P4: Analyzing Problems and Artifacts
The results and artifacts of computation and the computational techniques and strategies that generate them can be understood both intrinsically for what they are as well as for what they produce. They can also be analyzed and evaluated by applying aesthetic, mathematical, pragmatic, and other criteria. Students in this course design and produce solutions, models, and artifacts, and they evaluate and analyze their own computational work as well as the computational work others have produced. Students are expected to:
▶ Evaluate a proposed solution to a problem.
▶ Locate and correct errors.
▶ Explain how an artifact functions.
▶ Justify appropriateness and correctness of a solution, model, or artifact.
P5: Communicating
Students in this course describe computation and the impact of technology
and computation, explain and justify the design and appropriateness of their computational choices, and analyze and describe both computational artifacts and the results or behaviors of such artifacts. Communication includes written and oral descriptions supported by graphs, visualizations, and computational analysis. Students are expected to:
▶ Explain the meaning of a result in context.
▶ Describe computation with accurate and precise language, notations, or visualizations.
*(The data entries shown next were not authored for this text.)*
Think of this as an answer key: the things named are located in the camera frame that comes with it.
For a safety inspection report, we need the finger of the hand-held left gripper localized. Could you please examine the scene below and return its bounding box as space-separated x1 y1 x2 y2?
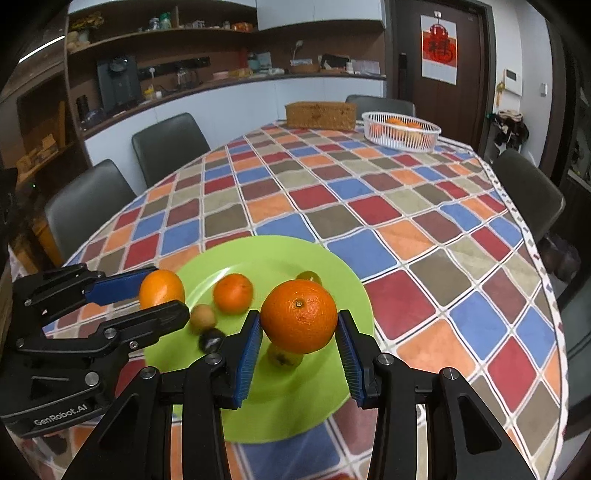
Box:
16 300 191 355
11 264 160 320

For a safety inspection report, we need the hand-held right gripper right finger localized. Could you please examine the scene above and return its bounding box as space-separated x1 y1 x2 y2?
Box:
335 310 536 480

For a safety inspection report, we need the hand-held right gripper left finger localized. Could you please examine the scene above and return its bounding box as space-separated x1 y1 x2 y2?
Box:
62 310 265 480

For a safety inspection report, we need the dark plum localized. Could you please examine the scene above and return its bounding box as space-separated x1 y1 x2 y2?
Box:
198 329 227 354

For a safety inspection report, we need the brown longan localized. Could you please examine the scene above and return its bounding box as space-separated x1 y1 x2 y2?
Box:
190 304 217 332

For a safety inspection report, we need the green plate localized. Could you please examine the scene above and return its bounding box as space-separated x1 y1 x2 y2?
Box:
143 235 375 445

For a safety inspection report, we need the dark grey chair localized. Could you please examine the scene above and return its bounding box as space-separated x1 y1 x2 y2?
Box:
44 159 138 264
345 95 416 118
131 113 212 189
492 148 566 243

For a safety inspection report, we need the white plastic basket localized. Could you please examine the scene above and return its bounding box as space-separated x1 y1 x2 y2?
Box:
361 111 441 153

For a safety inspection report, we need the wicker box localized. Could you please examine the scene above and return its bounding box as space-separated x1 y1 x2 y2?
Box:
285 102 358 130

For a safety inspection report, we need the yellow flower bunch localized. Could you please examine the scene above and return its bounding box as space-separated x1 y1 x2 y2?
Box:
69 13 105 44

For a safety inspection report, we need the dark brown door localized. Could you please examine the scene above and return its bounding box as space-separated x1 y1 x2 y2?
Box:
385 0 495 148

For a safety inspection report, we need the dark clothes pile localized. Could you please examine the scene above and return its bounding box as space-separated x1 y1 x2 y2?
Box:
489 109 529 158

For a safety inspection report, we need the red and white door poster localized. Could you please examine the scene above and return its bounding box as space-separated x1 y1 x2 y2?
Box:
420 14 458 85

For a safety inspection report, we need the wooden wall shelf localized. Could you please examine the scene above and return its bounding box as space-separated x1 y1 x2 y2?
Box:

▶ Summarize the purpose of a computational artifact.
P6: Collaborating
Innovation can occur when people work together or independently. People working collaboratively can often achieve more than individuals working alone. Learning
to collaborate effectively includes drawing on diverse perspectives, skills, and the backgrounds of peers to address complex and open-ended problems. Students in this course collaborate on a number of activities, including investigation of questions using data sets and in the production of computational artifacts. Students are expected to:
▶ Collaborate with another student in solving a computational problem.
▶ Collaborate with another student in producing an artifact.
▶ Share the workload by providing individual contributions to an overall collaborative effort.
▶ Foster a constructive, collaborative climate by resolving conflicts and facilitating the contributions of a partner or team member.
▶ Exchange knowledge and feedback with a partner or team member.
▶ Review and revise their work as needed to create a high-quality artifact.
Concept Outline
The AP CS Principles Concept Outline can be found in the official AP College Board’s AP CS (Computer Science) Principles Curriculum Framework. All courses AP CS Principles courses are expected to follow this curriculum to ensure a path to success for all participating students for the AP CS Principles AP Multiple Choice Test and culminating portfolio for AP evaluation.
Big Idea 1: Creativity
Computing is a creative activity. Creativity and computing are prominent forces in innovation; the innovations enabled by computing have had and will continue to have far-reaching impact. At the same time, computing facilitates exploration and the creation of computational artifacts and new knowledge that help people solve personal, societal, and global problems. This course emphasizes the creative aspects of computing. Students in this course use the tools and techniques of computer science to create interesting and relevant artifacts with characteristics that are enhanced by computation.
Big Idea 2: Abstraction
Abstraction reduces information and detail to facilitate focus on relevant concepts. Everyone uses abstraction on a daily basis to effectively manage complexity. In computer science, abstraction is a central problem-solving technique. It is a process, a strategy, and the result of reducing detail to focus on concepts relevant to understanding and solving problems. This course requires students to use abstractions to model the world and communicate with people as well as with machines. Students in this course learn to work with multiple levels of abstraction while engaging with computational problems and systems; use models and simulations that simplify complex topics in graphical, textual, and tabular formats; and use snapshots of models and simulation outputs to understand how data changes, identify patterns, and recognize abstractions.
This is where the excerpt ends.